**REQUIRED ACTION**
Would you transcribe the listing that follows, character for character, and omit its images?

**MATERIAL SHOWN**
────────────────────
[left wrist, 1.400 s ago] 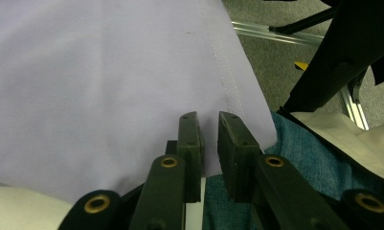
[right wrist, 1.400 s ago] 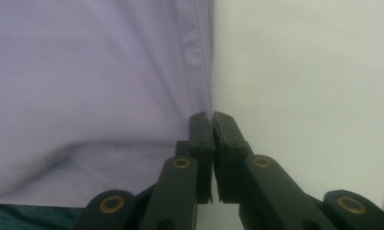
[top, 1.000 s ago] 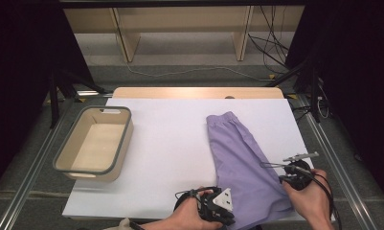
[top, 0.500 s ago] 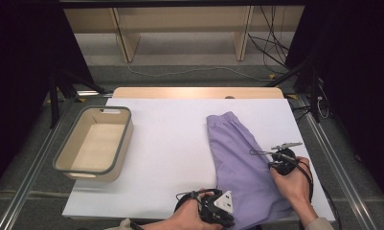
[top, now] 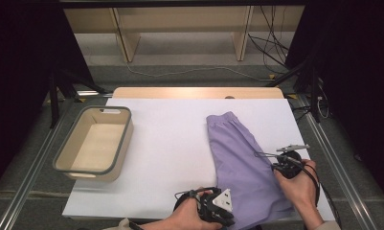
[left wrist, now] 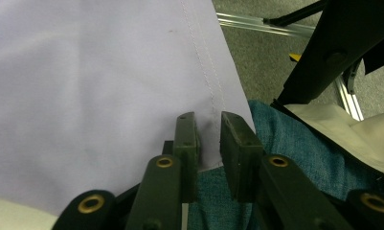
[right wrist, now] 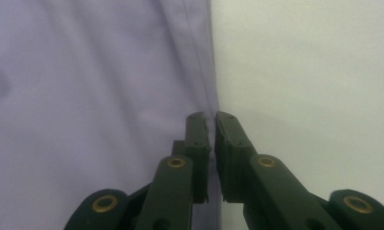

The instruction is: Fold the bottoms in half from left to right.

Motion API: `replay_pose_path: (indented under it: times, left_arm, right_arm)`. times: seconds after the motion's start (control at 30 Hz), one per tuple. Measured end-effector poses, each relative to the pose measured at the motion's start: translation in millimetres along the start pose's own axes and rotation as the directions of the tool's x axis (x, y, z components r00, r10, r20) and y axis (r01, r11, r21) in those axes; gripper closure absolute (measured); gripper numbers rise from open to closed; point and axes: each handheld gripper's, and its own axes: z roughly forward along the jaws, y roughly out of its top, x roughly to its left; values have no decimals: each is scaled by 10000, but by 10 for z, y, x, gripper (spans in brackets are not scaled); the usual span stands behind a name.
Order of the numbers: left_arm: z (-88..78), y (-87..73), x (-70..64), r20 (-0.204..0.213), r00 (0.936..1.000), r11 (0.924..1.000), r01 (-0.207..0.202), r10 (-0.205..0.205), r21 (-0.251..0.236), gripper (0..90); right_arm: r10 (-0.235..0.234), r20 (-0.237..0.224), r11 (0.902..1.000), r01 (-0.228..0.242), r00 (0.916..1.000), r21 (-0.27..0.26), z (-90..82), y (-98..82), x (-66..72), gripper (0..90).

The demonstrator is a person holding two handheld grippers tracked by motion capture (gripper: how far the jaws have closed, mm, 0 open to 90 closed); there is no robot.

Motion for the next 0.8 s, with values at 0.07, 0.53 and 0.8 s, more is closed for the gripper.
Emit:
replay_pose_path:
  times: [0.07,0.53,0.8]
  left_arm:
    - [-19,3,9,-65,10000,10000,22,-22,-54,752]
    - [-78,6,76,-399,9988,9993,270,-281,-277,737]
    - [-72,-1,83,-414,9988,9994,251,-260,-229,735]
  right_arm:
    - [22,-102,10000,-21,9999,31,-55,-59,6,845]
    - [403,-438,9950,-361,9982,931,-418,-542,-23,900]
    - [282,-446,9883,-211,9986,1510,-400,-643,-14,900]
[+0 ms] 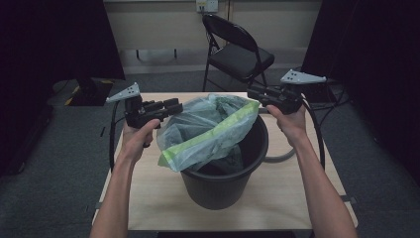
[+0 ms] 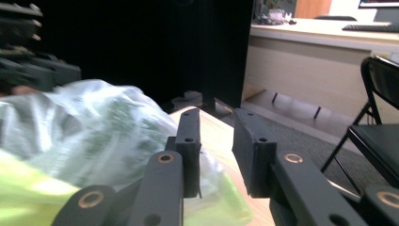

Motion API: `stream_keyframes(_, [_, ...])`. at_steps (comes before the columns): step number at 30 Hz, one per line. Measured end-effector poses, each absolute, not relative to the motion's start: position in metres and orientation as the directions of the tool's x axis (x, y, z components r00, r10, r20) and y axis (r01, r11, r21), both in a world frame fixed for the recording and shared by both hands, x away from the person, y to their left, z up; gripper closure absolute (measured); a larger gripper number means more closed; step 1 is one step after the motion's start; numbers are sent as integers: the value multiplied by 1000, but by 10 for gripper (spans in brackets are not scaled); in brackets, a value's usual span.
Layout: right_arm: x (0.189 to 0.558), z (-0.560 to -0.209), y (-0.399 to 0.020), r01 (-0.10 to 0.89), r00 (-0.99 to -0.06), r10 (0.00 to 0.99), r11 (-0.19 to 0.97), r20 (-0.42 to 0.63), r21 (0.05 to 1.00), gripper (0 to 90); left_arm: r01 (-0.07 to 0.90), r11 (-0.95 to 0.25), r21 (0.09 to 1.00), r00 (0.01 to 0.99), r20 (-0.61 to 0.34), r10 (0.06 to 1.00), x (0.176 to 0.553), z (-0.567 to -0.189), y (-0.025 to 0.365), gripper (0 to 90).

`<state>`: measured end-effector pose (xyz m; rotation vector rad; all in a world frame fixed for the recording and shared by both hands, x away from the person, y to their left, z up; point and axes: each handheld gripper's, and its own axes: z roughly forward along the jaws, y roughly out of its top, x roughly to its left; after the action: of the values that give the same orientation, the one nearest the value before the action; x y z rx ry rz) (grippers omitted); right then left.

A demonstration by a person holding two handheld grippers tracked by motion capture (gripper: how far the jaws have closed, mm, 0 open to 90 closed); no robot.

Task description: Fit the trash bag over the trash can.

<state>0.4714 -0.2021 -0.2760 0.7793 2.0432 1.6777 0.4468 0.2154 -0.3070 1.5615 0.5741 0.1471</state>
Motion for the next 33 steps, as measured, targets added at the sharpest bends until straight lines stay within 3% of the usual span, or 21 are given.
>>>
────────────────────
**EXERCISE SOLUTION**
[left wrist, 1.400 s ago] 
[right wrist, 1.400 s ago] 
[top, 1.000 s ago] 
[top, 0.500 s ago] 
[top, now] 
[left wrist, now] 
[right wrist, now] 

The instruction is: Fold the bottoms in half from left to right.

Motion API: `replay_pose_path: (indented under it: times, left_arm, right_arm)`. times: seconds after the motion's start (control at 30 Hz), one per tuple. Measured end-effector poses, each relative to the pose measured at the motion's start: translation in millimetres along the start pose's own axes and rotation as the directions of the tool's x axis (x, y, z components r00, r10, r20) and y axis (r01, r11, r21) in those axes; gripper closure absolute (measured); gripper numbers rise from open to closed; point and axes: each handheld gripper's, and its own axes: z roughly forward along the jaws, y roughly out of its top, x roughly to its left; values have no decimals: each is scaled by 10000, but by 10 for z, y, x, gripper (spans in brackets are not scaled); the usual span stands behind a name.
Order of the numbers: left_arm: z (-88..78), y (-87..73), x (-70..64), r20 (-0.204..0.213), r00 (0.936..1.000), r11 (0.924..1.000), r01 (-0.207..0.202), r10 (-0.205..0.205), r21 (-0.251..0.236), gripper (0..90); right_arm: r10 (-0.235..0.234), r20 (-0.237..0.224), r11 (0.902..1.000), r01 (-0.228..0.242), r00 (0.916..1.000), r21 (-0.27..0.26), z (-90..82), y (-98..82), x (-66..72), gripper (0..90).

The demonstrator is a person holding two handheld grippers tracked by motion capture (gripper: how far the jaws have closed, mm, 0 open to 90 closed); there is no robot.

Motion for the next 0.8 s, with values at 0.07, 0.53 and 0.8 s, more is closed for the gripper.
Emit:
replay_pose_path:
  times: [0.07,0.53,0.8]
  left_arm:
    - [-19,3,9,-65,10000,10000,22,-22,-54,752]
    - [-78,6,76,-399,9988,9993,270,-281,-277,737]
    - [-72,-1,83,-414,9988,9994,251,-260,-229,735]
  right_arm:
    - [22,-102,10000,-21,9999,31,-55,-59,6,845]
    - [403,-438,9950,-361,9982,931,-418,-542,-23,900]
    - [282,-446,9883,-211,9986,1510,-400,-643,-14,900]
[+0 ms] 
[+0 ms] 

Motion API: `stream_keyframes(_, [_, ...])`. at_steps (comes before the columns): step number at 30 Hz, one per line. Measured end-effector poses, each absolute, not relative to the motion's start: position in metres and orientation as the directions of the tool's x axis (x, y, z components r00, r10, r20) and y axis (r01, r11, r21), both in a world frame fixed for the recording and shared by both hands, x away from the person, y to their left, z up; gripper closure absolute (measured); a larger gripper number means more closed; step 1 is one step after the motion's start; numbers are sent as integers: the value multiplied by 1000, but by 10 for gripper (spans in brackets are not scaled); in brackets, a value's usual span.
Layout: right_arm: x (0.189 to 0.558), z (-0.560 to -0.209), y (-0.399 to 0.020), r01 (-0.10 to 0.89), r00 (-0.99 to -0.06), r10 (0.00 to 0.99), r11 (-0.19 to 0.97), r20 (-0.42 to 0.63), r21 (0.05 to 1.00), gripper (0 to 90); left_arm: r01 (-0.07 to 0.90), r11 (-0.95 to 0.25), r21 (0.09 to 1.00), r00 (0.01 to 0.99), r20 (-0.61 to 0.34), r10 (0.06 to 1.00), x (0.176 to 0.553), z (-0.567 to -0.189), y (-0.025 to 0.365), gripper (0 to 90).

`<state>`: measured end-effector pose (xyz m; rotation vector rad; all in a world frame fixed for the recording and shared by both hands, x away from the person, y to their left, z up; point and axes: each handheld gripper's, and its own axes: z roughly forward along the jaws, y roughly out of its top, x roughly to its left; after the action: of the values that give the same orientation, the one nearest the value before the action; x y z rx ry rz) (grippers omitted); right then left.

A demonstration by a person holding two handheld grippers tracked by motion capture (gripper: how far the jaws have closed, mm, 0 open to 90 closed); no robot.

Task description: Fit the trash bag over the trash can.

<state>0.4714 -0.2021 -0.2760 0.7793 2.0432 1.6777 0.4468 0.2154 -0.3070 1.5615 0.5741 0.1471</state>
Motion for the next 33 steps, as measured, targets added at the sharpest bends until straight lines stay within 3% of the usual span, or 21 are given.
>>>

Now the exercise is complete.